Exercise: If a line in the listing carries the word "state", return a copy of that line.

----

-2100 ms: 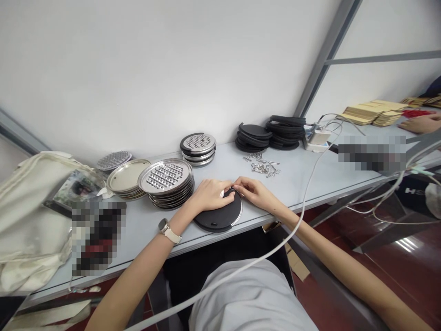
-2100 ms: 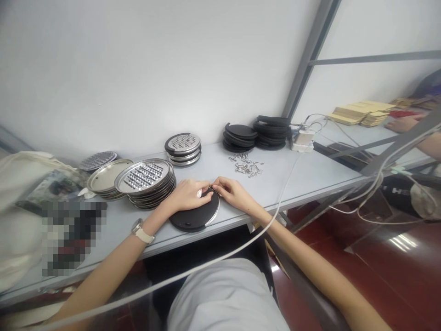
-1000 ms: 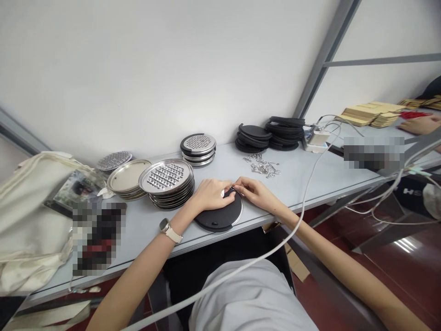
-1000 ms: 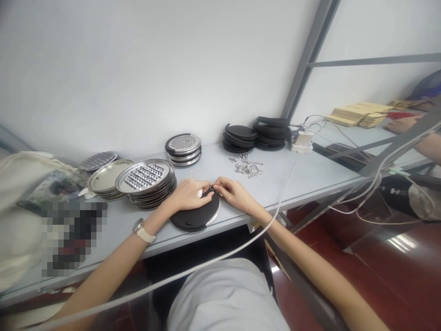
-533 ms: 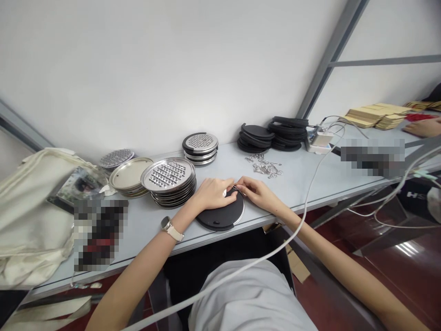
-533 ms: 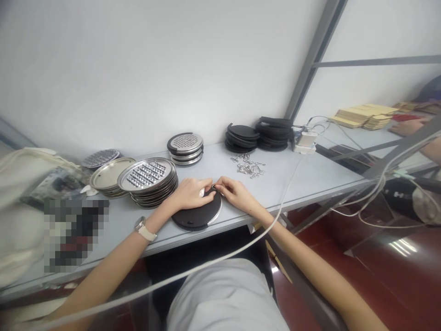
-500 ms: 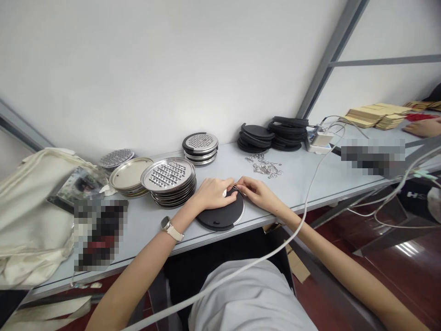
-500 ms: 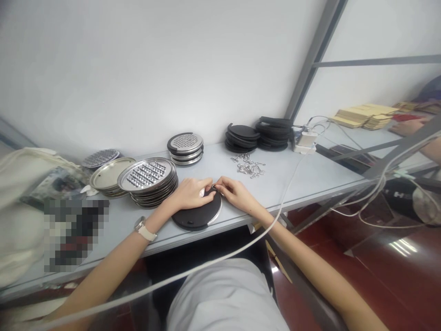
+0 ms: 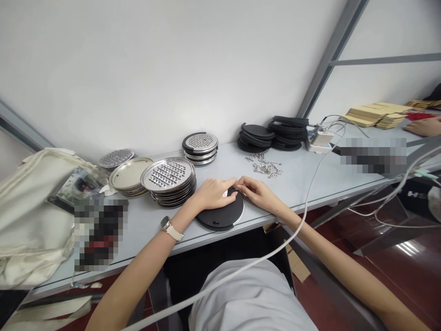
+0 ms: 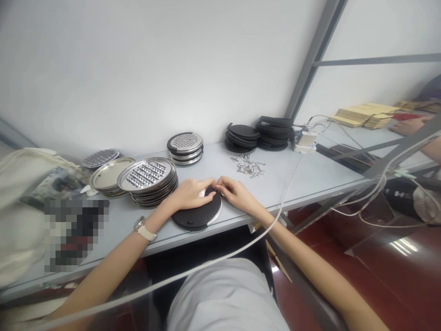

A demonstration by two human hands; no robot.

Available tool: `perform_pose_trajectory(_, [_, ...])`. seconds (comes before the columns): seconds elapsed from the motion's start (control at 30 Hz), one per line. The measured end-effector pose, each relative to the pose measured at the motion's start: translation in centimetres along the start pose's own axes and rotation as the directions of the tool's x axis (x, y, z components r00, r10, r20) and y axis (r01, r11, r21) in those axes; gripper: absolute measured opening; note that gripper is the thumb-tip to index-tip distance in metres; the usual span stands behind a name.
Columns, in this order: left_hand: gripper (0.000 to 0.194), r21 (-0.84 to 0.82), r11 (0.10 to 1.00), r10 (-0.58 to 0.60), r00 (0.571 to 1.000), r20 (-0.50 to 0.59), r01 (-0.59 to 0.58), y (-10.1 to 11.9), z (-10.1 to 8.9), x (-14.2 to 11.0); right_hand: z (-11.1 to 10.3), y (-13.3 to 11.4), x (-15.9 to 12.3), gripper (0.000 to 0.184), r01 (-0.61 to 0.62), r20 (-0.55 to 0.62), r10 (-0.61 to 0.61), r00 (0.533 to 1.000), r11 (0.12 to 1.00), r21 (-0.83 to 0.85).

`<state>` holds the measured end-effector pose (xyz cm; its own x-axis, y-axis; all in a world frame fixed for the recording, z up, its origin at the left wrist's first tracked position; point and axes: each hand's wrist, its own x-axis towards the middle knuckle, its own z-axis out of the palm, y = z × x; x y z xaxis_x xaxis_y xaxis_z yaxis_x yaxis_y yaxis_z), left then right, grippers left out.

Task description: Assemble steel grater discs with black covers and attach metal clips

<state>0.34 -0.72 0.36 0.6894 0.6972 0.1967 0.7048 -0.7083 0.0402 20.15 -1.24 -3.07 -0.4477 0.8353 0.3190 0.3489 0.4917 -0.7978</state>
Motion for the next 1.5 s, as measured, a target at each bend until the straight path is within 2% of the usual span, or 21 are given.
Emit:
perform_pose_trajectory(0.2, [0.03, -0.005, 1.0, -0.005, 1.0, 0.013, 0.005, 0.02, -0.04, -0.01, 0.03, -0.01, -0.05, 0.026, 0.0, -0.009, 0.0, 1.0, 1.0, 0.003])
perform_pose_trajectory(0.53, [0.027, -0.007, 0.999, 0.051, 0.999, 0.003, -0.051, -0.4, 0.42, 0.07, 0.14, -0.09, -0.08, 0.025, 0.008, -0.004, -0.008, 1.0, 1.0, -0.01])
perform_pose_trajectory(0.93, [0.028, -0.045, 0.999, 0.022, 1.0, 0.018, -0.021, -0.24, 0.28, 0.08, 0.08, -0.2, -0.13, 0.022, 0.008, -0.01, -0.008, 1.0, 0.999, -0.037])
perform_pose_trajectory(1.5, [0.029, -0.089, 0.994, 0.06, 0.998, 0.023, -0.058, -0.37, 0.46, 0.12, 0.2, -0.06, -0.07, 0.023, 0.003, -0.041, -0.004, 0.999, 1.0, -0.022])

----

Response area:
`<state>` holds the measured end-effector pose (xyz cm; its own x-axis, y-axis; all in a world frame fixed for the recording, z up, its origin at the left wrist's first tracked position; point and axes: each hand's wrist, its own x-axis towards the middle knuckle, its own z-axis out of the palm, y = z × x; x y z xaxis_x xaxis_y xaxis_z yaxis_x yaxis_y yaxis_z), left then right, grippers left out.
<state>0.34 -0.72 0.36 0.6894 0.6972 0.1967 0.7048 -0.7083 0.0402 20.15 -1.24 -3.07 -0.4477 0.8353 0.3190 0.3489 0.4917 -0.7978</state>

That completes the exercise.